Deleting duplicate lines in a file using Java
Solution 1
Hmm... 40 megs seems small enough that you could build a Set
of the lines and then print them all back out. This would be way, way faster than doing O(n2) I/O work.
It would be something like this (ignoring exceptions):
public void stripDuplicatesFromFile(String filename) {
BufferedReader reader = new BufferedReader(new FileReader(filename));
Set<String> lines = new HashSet<String>(10000); // maybe should be bigger
String line;
while ((line = reader.readLine()) != null) {
lines.add(line);
}
reader.close();
BufferedWriter writer = new BufferedWriter(new FileWriter(filename));
for (String unique : lines) {
writer.write(unique);
writer.newLine();
}
writer.close();
}
If the order is important, you could use a LinkedHashSet
instead of a HashSet
. Since the elements are stored by reference, the overhead of an extra linked list should be insignificant compared to the actual amount of data.

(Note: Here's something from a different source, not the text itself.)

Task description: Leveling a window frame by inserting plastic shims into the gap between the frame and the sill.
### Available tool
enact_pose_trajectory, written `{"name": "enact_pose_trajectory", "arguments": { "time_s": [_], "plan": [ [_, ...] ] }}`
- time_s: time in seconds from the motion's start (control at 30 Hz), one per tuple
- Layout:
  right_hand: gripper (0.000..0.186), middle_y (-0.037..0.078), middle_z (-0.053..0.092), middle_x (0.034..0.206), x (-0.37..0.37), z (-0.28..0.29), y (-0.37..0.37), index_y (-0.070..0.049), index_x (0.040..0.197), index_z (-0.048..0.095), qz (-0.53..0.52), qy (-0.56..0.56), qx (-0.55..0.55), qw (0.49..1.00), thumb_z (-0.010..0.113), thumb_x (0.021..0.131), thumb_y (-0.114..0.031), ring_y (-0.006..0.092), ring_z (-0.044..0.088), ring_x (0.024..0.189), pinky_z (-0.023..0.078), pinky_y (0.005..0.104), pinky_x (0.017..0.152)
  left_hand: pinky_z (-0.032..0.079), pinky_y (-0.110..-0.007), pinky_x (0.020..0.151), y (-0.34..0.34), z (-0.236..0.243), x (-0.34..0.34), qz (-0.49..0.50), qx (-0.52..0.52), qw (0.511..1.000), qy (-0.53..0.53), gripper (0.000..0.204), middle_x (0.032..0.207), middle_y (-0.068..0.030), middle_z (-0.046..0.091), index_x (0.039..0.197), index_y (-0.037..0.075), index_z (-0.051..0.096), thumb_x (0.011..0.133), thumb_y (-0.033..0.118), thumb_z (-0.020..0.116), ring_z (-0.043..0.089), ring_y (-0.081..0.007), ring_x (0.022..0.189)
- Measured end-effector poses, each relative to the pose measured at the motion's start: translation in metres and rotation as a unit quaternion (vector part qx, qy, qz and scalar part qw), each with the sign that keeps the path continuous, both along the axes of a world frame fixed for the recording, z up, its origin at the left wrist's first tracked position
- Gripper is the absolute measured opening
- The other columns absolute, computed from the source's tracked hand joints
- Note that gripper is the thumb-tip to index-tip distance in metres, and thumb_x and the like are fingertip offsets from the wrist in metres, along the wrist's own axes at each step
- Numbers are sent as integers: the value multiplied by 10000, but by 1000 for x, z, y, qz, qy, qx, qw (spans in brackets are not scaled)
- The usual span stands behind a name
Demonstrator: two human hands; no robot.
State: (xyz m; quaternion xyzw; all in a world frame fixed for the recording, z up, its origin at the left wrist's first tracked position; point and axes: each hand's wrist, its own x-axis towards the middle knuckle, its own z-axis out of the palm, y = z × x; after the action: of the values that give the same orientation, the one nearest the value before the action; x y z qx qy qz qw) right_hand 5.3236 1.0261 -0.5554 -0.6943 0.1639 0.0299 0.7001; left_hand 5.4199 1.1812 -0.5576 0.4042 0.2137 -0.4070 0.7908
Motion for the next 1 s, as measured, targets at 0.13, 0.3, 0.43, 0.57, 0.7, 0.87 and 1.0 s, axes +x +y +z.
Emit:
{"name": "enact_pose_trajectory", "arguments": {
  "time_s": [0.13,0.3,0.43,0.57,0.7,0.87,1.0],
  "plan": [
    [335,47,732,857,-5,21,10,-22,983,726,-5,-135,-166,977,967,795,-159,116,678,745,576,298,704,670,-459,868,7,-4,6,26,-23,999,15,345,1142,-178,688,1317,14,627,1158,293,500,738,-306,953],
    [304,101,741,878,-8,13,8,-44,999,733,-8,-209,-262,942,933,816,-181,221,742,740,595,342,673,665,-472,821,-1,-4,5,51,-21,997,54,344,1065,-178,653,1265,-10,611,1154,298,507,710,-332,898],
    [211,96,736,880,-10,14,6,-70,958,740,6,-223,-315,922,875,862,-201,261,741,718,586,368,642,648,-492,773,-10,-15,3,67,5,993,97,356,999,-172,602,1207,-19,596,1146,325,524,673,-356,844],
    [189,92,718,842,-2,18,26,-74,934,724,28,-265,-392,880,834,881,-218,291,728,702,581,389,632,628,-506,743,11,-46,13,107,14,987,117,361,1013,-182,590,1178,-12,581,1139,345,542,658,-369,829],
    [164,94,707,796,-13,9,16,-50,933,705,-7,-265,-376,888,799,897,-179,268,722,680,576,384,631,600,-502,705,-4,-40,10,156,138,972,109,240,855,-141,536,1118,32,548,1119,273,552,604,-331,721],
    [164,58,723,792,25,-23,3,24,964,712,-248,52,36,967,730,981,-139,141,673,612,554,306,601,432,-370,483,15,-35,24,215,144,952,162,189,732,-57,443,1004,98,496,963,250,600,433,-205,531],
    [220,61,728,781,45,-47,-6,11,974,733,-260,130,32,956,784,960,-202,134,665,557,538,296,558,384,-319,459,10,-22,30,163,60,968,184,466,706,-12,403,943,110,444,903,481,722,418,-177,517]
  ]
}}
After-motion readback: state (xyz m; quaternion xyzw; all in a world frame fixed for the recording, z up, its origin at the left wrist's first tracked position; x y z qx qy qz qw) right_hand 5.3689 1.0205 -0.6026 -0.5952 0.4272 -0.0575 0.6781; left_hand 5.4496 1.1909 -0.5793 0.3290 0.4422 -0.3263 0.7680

Edit: As Workshop Alex pointed out, if you don't mind making a temporary file, you can simply print out the lines as you read them. This allows you to use a simple HashSet
instead of LinkedHashSet
. But I doubt you'd notice the difference on an I/O bound operation like this one.
Solution 2
Okay, most answers are a bit silly and slow since it involves adding lines to some hashset or whatever and then moving it back from that set again. Let me show the most optimal solution in pseudocode:
Create a hashset for just strings.
Open the input file.
Open the output file.
while not EOF(input)
Read Line.
If not(Line in hashSet)
Add Line to hashset.
Write Line to output.
End If.
End While.
Free hashset.
Close input.
Close output.
Please guys, don't make it more difficult than it needs to be. :-) Don't even bother about sorting, you don't need to.
Solution 3
A similar approach
public void stripDuplicatesFromFile(String filename) {
IOUtils.writeLines(
new LinkedHashSet<String>(IOUtils.readLines(new FileInputStream(filename)),
"\n", new FileOutputStream(filename + ".uniq"));
}
Solution 4
Something like this, perhaps:
BufferedReader in = ...;
Set<String> lines = new LinkedHashSet();
for (String line; (line = in.readLine()) != null;)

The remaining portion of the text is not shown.